Compressing Data Cube in Parallel OLAP Systems

Sangster Award Recipient Bo-Yong Liang, PhD candidate, Carleton University

Data warehouses provide the primary support for Decision Support Systems (DSS) and Business Intelligence (BI) systems. One of the most interesting recent themes in this respect has been the computation and manipulation of the data cube, a relational model that can be used to support On-Line Analytical Processing (OLAP). Within the context of massive data volumes, data cube computation has to be very efficient with respect to speed and space. Many research studies have shown that parallel computation effectively speeds up data cube construction. Data cube compression, on the other hand, is not only crucial for computing and storing data cubes in limited space, but also reduces I/O access time. Though compression algorithms are quite common in the literature, most are poorly suited to database/cube environments since they (i) offer relatively poor compression ratios or (ii) result in significant run-time penalties.

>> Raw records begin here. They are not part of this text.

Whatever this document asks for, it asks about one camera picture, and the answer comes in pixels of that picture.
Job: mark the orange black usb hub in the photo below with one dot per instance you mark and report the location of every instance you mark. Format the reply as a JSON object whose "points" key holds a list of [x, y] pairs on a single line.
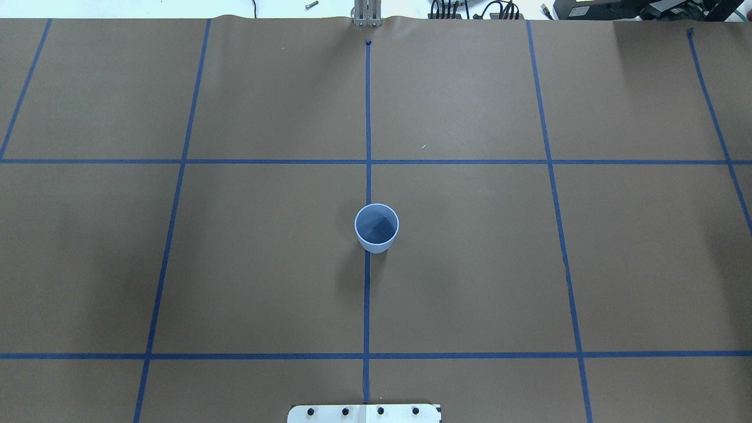
{"points": [[507, 11], [448, 10]]}

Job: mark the aluminium frame post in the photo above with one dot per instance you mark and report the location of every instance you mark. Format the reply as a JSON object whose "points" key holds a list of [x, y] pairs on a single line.
{"points": [[367, 13]]}

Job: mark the black laptop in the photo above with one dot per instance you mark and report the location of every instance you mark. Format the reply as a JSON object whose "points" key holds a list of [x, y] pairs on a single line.
{"points": [[705, 11]]}

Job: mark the light blue plastic cup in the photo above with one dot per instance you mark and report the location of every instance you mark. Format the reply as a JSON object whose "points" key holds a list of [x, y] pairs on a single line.
{"points": [[376, 226]]}

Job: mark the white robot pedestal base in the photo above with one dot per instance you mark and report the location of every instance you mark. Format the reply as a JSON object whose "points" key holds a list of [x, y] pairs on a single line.
{"points": [[366, 413]]}

My work both proposes and implements an efficient algorithm to compress the cubes in the progress of the parallel data cube generation. This low overhead compression mechanism provides block-by-block and record-by-record compression by using tuple difference coding techniques, thereby maximizing the compression ratio and minimizing the decompression penalty at run-time.

The experimental results demonstrate that the typical compression ratio is about 30:1 without sacrificing running time. My work also proposes two data cube computation algorithms (random query, sub cube construction) based on the compressed data. Moreover, my work demonstrates that the compression method is also suitable for Hilbert Space Filling Curve, a mechanism widely used in multi-dimensional indexing.